Records from a data collection
________________
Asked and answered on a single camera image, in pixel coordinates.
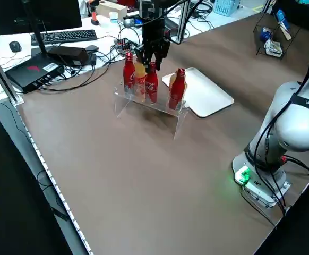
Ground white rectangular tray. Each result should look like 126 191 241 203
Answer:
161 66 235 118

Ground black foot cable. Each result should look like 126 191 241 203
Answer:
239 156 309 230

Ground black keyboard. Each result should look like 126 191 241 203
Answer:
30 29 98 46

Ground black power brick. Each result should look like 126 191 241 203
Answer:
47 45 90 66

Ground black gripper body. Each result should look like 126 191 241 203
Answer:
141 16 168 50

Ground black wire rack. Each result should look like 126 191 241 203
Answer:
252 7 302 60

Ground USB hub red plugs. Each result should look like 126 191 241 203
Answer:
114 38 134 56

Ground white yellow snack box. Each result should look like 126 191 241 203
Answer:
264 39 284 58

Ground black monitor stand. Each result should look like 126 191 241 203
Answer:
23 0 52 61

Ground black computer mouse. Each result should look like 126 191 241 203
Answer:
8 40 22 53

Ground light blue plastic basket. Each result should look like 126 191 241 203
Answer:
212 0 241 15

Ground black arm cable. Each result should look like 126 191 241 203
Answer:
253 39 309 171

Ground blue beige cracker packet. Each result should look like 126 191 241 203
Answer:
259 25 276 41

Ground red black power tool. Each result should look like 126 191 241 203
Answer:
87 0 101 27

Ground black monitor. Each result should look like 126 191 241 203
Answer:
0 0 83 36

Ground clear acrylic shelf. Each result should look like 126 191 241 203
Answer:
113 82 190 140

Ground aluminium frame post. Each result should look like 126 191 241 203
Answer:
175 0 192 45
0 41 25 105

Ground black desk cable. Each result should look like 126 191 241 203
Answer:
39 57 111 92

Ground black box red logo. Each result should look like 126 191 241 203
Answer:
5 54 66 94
________________
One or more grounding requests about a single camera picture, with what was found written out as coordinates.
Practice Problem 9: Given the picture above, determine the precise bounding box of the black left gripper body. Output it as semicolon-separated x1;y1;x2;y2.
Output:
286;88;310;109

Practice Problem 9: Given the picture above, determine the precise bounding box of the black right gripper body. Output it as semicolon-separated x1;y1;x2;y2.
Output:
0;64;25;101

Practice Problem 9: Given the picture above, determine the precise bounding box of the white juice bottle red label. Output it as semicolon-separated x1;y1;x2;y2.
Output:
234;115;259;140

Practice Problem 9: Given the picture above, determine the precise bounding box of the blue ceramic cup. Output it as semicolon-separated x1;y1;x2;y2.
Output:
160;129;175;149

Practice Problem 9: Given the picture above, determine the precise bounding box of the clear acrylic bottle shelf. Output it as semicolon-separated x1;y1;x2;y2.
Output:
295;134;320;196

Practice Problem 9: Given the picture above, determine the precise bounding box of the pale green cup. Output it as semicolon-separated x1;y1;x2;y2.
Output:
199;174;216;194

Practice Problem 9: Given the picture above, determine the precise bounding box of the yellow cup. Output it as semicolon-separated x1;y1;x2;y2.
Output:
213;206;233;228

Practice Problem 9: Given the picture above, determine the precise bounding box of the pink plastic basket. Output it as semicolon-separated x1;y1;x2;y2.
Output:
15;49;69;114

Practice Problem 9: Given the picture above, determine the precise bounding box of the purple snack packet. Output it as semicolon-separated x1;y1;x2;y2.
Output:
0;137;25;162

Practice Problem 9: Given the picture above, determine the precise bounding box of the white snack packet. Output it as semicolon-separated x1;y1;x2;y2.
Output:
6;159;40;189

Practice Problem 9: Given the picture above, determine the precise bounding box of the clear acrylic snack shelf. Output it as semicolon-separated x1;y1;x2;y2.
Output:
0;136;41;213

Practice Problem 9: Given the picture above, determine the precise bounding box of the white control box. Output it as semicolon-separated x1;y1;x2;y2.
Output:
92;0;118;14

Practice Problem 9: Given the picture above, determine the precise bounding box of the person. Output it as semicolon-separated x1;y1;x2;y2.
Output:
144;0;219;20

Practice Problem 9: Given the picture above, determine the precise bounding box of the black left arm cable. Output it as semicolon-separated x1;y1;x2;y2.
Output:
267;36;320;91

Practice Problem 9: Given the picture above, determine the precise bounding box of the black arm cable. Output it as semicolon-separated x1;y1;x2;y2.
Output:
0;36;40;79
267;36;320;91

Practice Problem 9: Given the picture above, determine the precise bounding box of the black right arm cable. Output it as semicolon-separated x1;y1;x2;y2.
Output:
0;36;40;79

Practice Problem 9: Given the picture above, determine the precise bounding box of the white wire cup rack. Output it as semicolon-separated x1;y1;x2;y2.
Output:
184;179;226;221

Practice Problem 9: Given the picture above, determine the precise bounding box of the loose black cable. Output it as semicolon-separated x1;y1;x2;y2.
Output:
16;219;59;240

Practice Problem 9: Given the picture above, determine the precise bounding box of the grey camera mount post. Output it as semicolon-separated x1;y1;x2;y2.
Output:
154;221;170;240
________________
# Problem requirements
Among the lines above, find those with the word "post" and list them.

# Answer section
Ground aluminium frame post. Each result should look like 126 191 241 203
Practice Problem 9: Given the picture above, determine the precise bounding box of the grey camera mount post. Output it as semicolon-separated x1;y1;x2;y2.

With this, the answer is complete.